**Work request:** Look below for the lines from the one with "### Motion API" to the one with "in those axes", and copy exactly those lines, both ends included.

**Material to process:**
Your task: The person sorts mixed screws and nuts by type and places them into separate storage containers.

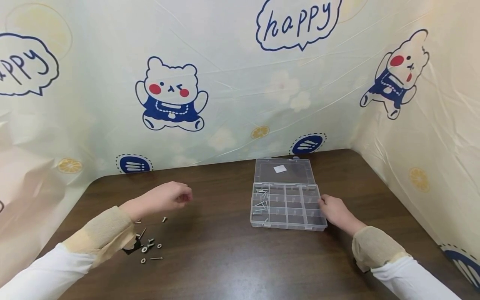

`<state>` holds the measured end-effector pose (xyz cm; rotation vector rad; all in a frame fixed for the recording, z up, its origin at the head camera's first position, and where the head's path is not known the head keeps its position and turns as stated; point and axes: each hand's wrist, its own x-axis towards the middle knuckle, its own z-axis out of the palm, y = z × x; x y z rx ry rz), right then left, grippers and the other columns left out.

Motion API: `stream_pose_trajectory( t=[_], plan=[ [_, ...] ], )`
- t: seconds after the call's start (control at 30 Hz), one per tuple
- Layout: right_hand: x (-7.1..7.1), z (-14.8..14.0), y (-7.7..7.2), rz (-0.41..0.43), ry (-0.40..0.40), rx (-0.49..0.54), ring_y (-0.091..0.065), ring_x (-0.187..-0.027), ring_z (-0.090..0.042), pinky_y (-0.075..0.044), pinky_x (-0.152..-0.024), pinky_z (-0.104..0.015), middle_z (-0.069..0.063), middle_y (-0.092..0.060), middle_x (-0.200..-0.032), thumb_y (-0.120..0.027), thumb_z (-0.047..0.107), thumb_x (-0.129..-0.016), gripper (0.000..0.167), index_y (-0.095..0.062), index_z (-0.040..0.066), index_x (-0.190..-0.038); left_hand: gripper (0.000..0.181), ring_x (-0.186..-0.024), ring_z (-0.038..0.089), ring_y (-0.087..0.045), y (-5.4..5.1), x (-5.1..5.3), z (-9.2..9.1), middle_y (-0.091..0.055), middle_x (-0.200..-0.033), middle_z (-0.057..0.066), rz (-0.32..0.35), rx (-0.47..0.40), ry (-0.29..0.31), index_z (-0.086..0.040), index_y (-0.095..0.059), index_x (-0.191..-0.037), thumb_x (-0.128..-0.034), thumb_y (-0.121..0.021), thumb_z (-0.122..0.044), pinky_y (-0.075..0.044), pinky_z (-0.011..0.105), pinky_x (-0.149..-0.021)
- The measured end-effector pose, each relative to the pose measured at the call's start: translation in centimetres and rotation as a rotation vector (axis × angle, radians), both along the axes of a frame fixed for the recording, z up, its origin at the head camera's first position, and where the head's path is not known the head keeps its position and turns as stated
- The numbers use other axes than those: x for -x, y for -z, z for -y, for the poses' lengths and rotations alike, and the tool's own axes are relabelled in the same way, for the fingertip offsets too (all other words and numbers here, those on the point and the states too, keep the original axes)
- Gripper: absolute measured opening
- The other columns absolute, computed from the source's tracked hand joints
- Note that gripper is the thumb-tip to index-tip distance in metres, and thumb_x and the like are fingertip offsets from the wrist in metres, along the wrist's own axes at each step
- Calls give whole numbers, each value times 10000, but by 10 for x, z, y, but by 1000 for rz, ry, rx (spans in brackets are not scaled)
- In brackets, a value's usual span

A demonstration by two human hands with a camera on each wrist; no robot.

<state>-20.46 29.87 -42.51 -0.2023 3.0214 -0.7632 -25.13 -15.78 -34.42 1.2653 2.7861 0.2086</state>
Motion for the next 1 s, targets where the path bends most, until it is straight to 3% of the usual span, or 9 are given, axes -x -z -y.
stream_pose_trajectory(
  t=[0.27, 0.47, 0.6, 1.0],
  plan=[
    [0, 1, -1, -11, -1, 1, -556, -909, -422, -421, -779, -518, -338, -566, -978, -402, 89, -921, 335, -502, -207, -1042, 100, -651, 73, -503, -3, 1, 29, -562, -724, -63, -37, 14, -53, -109, -606, -768, -751, -618, -11, -443, 267, -599],
    [-1, 1, 0, -34, -3, 0, -555, -905, -447, -421, -773, -524, -337, -571, -964, -402, 83, -907, 327, -511, -203, -1022, 114, -661, 76, -500, 1, 2, 50, -567, -728, -58, 50, 17, -147, -111, -610, -787, -757, -607, -1, -441, 272, -599],
    [-1, 1, -2, -3, 6, 1, -541, -943, -456, -418, -793, -525, -356, -552, -1007, -395, 92, -917, 345, -499, -209, -1050, 93, -656, 79, -489, 4, 4, 63, -555, -721, -57, 107, 24, -204, -95, -620, -817, -773, -614, -13, -431, 274, -594],
    [-1, 1, -2, 27, 19, 7, -537, -967, -441, -416, -808, -518, -358, -540, -1046, -392, 99, -927, 355, -492, -207, -1077, 62, -644, 72, -509, 17, 2, 102, -565, -701, -60, 210, 25, -264, -72, -626, -786, -754, -637, -20, -441, 268, -577]
  ],
)
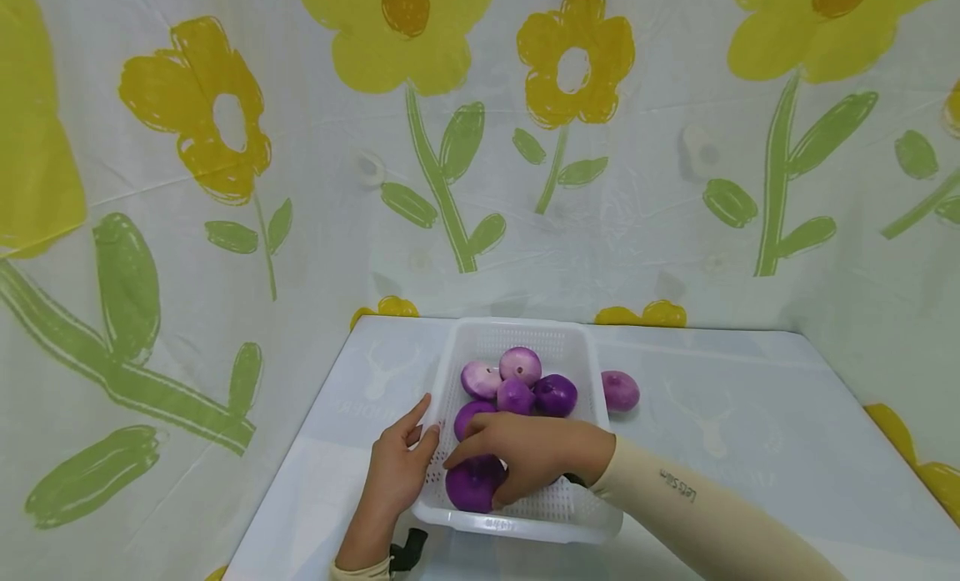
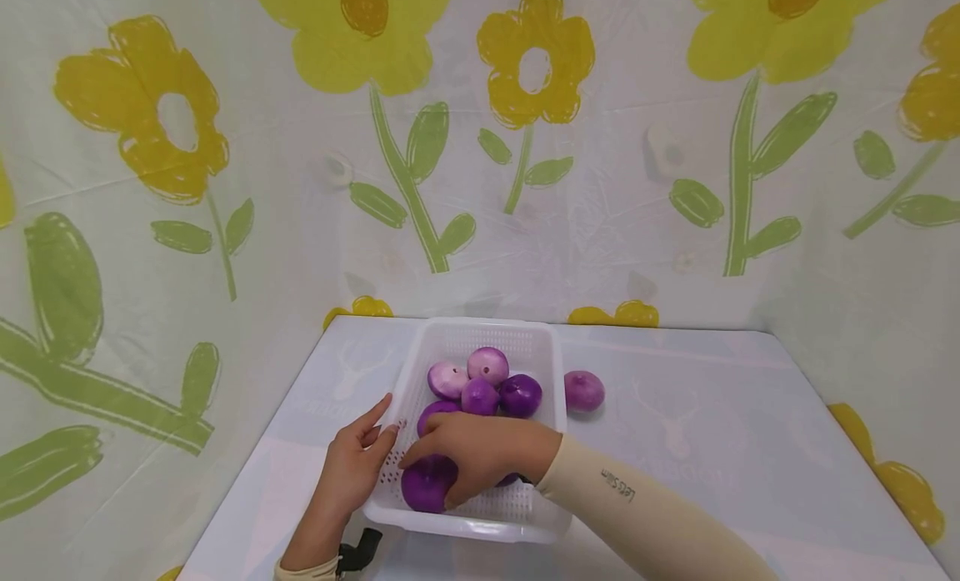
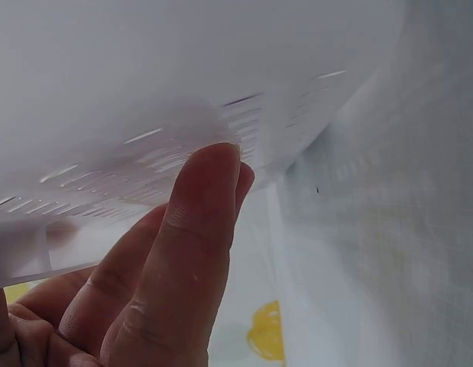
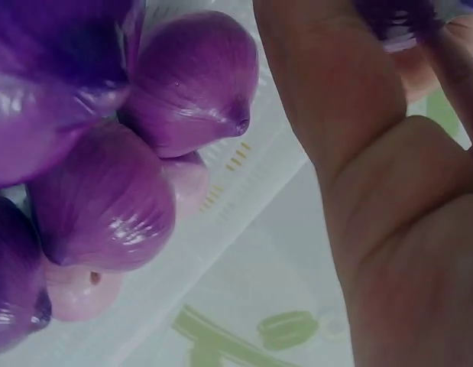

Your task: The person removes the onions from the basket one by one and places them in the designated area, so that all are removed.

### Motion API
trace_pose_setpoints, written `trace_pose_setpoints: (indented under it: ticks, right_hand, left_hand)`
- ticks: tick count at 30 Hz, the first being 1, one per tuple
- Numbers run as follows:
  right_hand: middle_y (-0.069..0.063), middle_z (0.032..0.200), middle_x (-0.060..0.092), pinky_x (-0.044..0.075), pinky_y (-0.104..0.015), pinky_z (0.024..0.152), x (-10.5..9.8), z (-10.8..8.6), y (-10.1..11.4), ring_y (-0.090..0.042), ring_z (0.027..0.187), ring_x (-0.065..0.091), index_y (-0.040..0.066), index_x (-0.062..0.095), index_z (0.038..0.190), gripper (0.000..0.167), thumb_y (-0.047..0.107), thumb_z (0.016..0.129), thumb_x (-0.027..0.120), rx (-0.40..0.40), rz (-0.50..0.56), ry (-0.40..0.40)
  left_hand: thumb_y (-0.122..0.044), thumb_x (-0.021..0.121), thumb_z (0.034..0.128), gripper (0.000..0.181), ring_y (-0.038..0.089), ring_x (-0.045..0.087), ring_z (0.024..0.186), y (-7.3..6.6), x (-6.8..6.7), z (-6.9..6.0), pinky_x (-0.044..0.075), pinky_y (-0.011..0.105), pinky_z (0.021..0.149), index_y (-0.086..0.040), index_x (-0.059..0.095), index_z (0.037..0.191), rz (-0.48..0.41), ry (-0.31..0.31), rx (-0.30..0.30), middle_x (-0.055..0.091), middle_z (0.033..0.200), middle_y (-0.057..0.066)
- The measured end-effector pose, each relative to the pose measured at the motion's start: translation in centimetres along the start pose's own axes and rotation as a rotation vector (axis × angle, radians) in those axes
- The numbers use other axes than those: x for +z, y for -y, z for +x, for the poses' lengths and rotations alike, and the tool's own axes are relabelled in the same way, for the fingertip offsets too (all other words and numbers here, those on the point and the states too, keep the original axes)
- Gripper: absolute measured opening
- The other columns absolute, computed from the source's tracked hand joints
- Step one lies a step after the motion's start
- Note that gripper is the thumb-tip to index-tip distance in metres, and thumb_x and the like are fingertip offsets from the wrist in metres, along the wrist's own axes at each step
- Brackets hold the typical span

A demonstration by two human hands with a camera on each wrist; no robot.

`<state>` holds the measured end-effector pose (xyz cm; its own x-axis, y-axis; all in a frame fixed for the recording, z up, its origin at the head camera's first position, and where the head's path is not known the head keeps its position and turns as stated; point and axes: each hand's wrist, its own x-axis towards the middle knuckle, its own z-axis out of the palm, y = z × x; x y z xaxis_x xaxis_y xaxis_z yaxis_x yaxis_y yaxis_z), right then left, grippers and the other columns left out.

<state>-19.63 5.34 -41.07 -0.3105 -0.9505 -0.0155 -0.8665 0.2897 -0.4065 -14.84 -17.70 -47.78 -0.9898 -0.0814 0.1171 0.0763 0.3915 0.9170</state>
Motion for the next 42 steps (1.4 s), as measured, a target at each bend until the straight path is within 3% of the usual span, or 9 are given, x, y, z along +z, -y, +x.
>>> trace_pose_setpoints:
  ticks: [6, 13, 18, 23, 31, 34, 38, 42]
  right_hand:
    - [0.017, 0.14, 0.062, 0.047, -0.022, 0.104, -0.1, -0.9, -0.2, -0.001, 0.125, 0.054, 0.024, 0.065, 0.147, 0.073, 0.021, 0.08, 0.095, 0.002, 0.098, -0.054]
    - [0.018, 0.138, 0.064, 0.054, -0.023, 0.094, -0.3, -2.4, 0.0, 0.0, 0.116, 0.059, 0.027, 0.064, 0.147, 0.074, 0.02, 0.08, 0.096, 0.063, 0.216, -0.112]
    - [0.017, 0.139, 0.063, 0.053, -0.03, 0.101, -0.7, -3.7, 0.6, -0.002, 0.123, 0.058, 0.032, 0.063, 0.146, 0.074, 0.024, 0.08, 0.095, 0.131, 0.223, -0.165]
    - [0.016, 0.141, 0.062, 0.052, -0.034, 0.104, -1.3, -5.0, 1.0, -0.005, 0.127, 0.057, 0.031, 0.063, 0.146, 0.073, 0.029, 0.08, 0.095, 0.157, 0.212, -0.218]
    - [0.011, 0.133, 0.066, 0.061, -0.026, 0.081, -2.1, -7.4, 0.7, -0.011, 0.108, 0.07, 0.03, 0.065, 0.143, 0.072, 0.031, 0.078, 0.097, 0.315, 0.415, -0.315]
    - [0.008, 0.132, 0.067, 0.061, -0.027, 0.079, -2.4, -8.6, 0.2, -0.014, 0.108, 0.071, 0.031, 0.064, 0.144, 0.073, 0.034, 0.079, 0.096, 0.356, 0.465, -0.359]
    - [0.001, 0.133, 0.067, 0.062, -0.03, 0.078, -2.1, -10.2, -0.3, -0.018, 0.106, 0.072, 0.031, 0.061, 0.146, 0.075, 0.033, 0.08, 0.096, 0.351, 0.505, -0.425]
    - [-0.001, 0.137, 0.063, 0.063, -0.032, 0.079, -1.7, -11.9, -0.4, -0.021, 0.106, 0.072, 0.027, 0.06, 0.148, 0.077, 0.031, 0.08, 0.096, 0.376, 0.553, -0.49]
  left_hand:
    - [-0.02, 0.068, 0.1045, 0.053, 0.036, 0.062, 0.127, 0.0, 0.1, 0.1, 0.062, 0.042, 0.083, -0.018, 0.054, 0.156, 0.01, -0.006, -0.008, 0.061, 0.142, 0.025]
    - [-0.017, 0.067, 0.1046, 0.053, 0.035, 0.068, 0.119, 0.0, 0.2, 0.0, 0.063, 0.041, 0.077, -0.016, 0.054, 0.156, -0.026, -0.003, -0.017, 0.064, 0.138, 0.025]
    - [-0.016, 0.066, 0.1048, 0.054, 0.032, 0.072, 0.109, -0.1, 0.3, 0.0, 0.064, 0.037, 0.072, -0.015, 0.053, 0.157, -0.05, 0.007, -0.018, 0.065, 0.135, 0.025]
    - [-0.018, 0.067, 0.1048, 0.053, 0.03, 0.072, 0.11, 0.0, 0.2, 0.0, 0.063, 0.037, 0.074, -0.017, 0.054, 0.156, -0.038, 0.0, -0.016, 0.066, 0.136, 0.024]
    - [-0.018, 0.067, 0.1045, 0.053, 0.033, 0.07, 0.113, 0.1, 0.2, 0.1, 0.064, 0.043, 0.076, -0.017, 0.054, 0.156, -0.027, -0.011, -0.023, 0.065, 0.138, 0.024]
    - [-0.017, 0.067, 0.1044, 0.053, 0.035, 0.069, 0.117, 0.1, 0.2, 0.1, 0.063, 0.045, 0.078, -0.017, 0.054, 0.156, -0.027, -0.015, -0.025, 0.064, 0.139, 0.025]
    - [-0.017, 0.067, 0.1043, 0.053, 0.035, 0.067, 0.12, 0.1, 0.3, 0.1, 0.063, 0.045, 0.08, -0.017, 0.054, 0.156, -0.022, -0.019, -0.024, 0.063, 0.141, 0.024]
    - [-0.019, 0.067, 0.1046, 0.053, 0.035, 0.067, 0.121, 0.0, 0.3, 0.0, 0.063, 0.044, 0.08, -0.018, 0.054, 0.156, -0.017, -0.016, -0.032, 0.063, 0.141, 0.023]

**Solution for this problem:**
### Motion API
trace_pose_setpoints, written `trace_pose_setpoints: (indented under it: ticks, right_hand, left_hand)`
- ticks: tick count at 30 Hz, the first being 1, one per tuple
- Numbers run as follows:
  right_hand: middle_y (-0.069..0.063), middle_z (0.032..0.200), middle_x (-0.060..0.092), pinky_x (-0.044..0.075), pinky_y (-0.104..0.015), pinky_z (0.024..0.152), x (-10.5..9.8), z (-10.8..8.6), y (-10.1..11.4), ring_y (-0.090..0.042), ring_z (0.027..0.187), ring_x (-0.065..0.091), index_y (-0.040..0.066), index_x (-0.062..0.095), index_z (0.038..0.190), gripper (0.000..0.167), thumb_y (-0.047..0.107), thumb_z (0.016..0.129), thumb_x (-0.027..0.120), rx (-0.40..0.40), rz (-0.50..0.56), ry (-0.40..0.40)
  left_hand: thumb_y (-0.122..0.044), thumb_x (-0.021..0.121), thumb_z (0.034..0.128), gripper (0.000..0.181), ring_y (-0.038..0.089), ring_x (-0.045..0.087), ring_z (0.024..0.186), y (-7.3..6.6), x (-6.8..6.7), z (-6.9..6.0), pinky_x (-0.044..0.075), pinky_y (-0.011..0.105), pinky_z (0.021..0.149), index_y (-0.086..0.040), index_x (-0.059..0.095), index_z (0.037..0.191), rz (-0.48..0.41), ry (-0.31..0.31), rx (-0.30..0.30), middle_x (-0.055..0.091), middle_z (0.033..0.200), middle_y (-0.057..0.066)
- The measured end-effector pose, each relative to the pose measured at the motion's start: translation in centimetres along the start pose's own axes and rotation as a rotation vector (axis × angle, radians) in those axes

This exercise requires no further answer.